Victoryne Moqkeuz, mon anagramme

Caroline Bordczyk, mon pseudo d'auteure

18 octobre 2016

LE PETIT POIS

Classé dans : — eructeuse @ 9 h 52 min

Texte écrit en septembre 2013

Dans le monde merveilleux d’Utopie, le grand hôpital de la vie, rue de la confrérie, la mort ne dîne ni ne dort dans ses boyaux, car ici, dame maladie y est bannie.

Telle pourrait être aussi l’autre devise du village commercial à son entrée qui vente les dernières découvertes laborantines sur son écran géant : « Cher client, à chaque contrariété, la pilule est adaptée, souriez, l’avenir est à porté de chaque bourse… Ici aussi, la discrimination sociale est vaincue, point de souci »

« A coups d’écus, ajoute Sophie, arpentant depuis belle lurette, les couloirs de la Fratrie, belle appellation, sourit-elle, en ajoutant, nous sommes tous égaux dans la courtoisie… ».

Sophie c’était la folle, celle qui vivait avec sa fiole, celle qui passait riait, par ci par là, celle qui n’avait rien, juste de la souffrance… « Bah quelques caillots de sang, quelques douleurs dans le calbot, quelques repères sans père ni mère, quelques pertes de vocabulaire, le langage ce n’est pas une affaire, ne fait pas de moi une malade, ô pardon, une cliente à part entière, juste imaginaire » se moqua-t-elle… Puis elle tomba de son vélo, non imaginaire celui-là, se cassa le pied et le menton, le nez et les rayons de son illumination quand il lui annoncèrent une sale affaire qui lui débordait les sinus pour lui envahir cervelle et fierté rebelle qu’ils voulurent lui arracher d’elle. Mais elle se cabra, revendiqua sa présence et fixa la sienne de déchéance, face aux six mois de la leur, et partit porter plainte contre celle qu’on lui fit, de refuser sa lobotomisation…en haut lieux, ne pensant pas un seul instant qu’on entende mieux en hauteur, les douleurs des petits d’un monde toujours bas…Le greffier nota : plainte contre la connerie… en osant les épaules…

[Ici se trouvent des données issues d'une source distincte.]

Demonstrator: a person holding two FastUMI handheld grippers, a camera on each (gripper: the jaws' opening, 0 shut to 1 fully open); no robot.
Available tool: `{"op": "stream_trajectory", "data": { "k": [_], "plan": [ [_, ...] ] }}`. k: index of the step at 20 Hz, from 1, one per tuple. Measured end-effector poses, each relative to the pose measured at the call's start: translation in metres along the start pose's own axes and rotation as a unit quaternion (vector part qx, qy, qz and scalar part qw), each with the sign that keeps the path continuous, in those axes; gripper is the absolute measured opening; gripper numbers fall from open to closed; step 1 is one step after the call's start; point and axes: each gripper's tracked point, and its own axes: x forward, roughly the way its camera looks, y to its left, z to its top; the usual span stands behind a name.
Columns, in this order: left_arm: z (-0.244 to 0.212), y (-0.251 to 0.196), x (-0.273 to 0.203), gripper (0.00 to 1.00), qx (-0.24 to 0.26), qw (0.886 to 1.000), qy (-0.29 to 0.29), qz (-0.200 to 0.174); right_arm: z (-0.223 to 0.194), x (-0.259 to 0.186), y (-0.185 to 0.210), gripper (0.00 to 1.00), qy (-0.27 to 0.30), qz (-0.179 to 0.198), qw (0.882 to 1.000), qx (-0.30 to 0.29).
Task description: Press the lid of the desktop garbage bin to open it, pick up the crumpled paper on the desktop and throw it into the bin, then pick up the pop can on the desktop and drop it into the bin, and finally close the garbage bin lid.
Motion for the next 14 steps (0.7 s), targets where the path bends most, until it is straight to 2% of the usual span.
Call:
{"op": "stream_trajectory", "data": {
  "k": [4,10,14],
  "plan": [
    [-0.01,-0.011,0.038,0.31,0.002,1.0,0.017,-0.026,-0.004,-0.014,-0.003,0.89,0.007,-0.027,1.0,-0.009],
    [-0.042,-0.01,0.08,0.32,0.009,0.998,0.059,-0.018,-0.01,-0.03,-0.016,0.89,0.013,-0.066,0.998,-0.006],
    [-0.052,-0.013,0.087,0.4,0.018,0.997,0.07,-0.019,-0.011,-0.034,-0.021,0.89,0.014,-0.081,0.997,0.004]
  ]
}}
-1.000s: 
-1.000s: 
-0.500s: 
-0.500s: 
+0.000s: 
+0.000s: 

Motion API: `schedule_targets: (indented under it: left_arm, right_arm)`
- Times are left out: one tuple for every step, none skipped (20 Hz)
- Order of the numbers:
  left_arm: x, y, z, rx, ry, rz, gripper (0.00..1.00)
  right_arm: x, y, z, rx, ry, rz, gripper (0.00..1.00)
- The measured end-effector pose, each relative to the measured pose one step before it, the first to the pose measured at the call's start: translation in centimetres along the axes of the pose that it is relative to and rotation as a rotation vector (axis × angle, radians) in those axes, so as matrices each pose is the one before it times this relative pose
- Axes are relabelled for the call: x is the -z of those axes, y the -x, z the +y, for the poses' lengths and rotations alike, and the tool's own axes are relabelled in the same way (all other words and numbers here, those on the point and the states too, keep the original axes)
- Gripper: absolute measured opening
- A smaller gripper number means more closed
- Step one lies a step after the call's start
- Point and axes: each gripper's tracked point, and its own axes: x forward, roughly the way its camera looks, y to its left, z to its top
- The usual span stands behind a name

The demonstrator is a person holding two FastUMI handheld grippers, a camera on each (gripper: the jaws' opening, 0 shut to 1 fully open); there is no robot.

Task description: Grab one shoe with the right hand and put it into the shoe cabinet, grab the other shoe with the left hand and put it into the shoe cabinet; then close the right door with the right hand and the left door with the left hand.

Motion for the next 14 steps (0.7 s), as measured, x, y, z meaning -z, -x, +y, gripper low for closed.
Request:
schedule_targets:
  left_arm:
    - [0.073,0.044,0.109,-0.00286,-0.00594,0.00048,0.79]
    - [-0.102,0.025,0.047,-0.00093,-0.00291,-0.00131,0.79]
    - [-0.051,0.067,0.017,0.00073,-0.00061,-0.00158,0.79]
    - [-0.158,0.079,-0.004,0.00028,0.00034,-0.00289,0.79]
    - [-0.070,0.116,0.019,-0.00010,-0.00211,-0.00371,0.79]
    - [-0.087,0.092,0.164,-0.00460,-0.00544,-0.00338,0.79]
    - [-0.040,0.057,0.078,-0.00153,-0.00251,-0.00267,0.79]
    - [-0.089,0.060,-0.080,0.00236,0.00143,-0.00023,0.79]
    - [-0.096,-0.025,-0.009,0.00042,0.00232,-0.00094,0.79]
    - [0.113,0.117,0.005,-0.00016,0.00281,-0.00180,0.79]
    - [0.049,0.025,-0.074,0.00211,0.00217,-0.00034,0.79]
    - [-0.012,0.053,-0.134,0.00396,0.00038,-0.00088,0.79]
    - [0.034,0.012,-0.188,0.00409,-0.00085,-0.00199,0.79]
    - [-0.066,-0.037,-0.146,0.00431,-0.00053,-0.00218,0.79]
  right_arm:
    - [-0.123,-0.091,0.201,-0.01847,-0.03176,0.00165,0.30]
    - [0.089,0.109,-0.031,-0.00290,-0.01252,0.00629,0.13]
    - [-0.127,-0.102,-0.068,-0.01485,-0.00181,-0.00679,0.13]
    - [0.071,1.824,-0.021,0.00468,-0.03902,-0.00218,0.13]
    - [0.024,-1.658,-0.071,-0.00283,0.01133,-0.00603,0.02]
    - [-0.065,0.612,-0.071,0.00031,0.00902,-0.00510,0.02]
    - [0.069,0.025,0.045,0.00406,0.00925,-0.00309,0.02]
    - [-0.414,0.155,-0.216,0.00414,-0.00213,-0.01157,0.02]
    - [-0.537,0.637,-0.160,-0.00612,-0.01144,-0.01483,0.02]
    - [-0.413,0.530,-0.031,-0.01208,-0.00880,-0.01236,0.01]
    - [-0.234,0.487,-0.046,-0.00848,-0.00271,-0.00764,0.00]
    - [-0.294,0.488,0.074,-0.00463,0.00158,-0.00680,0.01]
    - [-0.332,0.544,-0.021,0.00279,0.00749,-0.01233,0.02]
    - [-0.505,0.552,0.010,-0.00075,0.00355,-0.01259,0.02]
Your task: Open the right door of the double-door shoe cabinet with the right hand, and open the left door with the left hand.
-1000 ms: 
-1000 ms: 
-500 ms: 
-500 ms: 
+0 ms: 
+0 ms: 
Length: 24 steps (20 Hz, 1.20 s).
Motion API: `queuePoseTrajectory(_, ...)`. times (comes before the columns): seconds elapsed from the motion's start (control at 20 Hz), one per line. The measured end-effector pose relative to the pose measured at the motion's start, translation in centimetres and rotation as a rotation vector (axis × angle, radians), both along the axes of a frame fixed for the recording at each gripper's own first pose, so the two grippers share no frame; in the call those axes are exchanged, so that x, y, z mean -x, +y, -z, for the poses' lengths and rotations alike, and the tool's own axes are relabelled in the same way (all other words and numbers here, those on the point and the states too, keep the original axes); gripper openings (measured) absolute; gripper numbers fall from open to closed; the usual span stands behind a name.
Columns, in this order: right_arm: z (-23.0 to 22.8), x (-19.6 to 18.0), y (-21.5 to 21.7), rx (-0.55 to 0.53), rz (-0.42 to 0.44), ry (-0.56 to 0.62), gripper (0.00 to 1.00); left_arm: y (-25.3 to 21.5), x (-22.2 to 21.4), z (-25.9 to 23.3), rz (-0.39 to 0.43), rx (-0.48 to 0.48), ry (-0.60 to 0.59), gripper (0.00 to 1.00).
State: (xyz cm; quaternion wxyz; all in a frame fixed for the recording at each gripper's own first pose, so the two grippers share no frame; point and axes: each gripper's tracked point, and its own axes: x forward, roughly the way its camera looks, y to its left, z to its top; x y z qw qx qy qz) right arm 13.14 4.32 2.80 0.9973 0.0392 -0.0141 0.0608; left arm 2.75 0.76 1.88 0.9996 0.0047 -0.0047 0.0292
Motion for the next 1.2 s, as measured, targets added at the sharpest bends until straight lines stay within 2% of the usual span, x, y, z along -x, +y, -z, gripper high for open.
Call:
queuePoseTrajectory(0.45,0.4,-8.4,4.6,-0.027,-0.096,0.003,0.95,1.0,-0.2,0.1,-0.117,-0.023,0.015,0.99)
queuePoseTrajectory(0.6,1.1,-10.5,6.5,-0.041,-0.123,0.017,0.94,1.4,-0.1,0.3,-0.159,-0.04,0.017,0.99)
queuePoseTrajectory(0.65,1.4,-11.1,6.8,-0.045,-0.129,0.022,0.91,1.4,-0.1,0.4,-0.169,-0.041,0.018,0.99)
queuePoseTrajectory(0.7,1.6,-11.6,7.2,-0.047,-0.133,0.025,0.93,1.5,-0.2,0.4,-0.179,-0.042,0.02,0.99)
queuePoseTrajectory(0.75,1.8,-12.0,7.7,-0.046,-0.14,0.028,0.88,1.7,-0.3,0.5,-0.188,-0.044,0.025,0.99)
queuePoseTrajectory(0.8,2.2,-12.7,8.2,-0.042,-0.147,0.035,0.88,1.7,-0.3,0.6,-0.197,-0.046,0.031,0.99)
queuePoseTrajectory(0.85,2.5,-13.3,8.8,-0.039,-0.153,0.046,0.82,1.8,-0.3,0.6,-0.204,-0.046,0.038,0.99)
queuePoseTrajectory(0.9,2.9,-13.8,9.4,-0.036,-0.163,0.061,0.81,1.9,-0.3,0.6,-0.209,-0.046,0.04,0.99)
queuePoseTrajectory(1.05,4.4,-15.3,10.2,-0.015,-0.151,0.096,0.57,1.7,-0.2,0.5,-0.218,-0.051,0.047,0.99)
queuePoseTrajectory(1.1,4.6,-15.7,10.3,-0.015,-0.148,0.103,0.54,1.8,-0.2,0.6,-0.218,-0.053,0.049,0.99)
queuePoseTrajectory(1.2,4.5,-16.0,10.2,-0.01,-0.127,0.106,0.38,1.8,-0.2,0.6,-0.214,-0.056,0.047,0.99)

Depuis sept ans, Sophie cultivait, patiente, auprès de sa maladie qu’elle savait présente, un petit pois qu’elle bichonnait jour après jour, on ne vit bien qu’accompagnée… Puis vint le jour de sa convocation, son ô raison funèbre…

Elle mit sous sa cape de velours bleu, une longue robe couleur de ses yeux ciel puis ses souliers vermeils, sortie sa brouette repeinte en vert bouteille et descendit le chemin vers le palais de sa juste cause… Elle refusa de quitter sa brouette et se présenta ainsi, partiale, au juge qui n’entendait mot de la plainte de cette malade…avec son gros petit pois qui symbolisait dit-elle, la taille symbolique de sa tumeur, mais aussi la taille de la connerie humaine dans le cerveau de quelques mandarins, de vrais sceptiques mais pas question fric.

Pauvre pauvre petite bonne femme qui voulait juste montrer le poids de la connerie d’un système qui voit dans la chaire, une clientèle…

« Mon petit pois à la grosseur de ma folie et de votre connerie et si je suis une cliente, le mandarin est un commerçant, et ce n’est pas ainsi que je l’entends, ma maladie m’appartient, je repars avec, vous l’avez niée si longtemps, me désignant la folle, alors que je vous la disais si présente, et vous voudriez aujourd’hui que je vous la livre sans mot dire ? Je vous laisse à vos charcuteries, j’ai une vie à finir et certainement pas aux creux de vos bistouris, j’ai encore des rires à vivre… »

Elle fut condamna pour injure et parjure mais put finir ses quelques mois de vie comme elle avait choisi. Elle était heureuse d’avoir fait ce qu’elle estimait impérial à savoir, aller au bout de ce qu’elle pensait, dire ce que son cœur encore libre de tumeur, mais plein de cette bonne humeur qui ne la rendait si différente, que son petit pois avait le poids de ses convictions… et qu’elle partirait avec raison.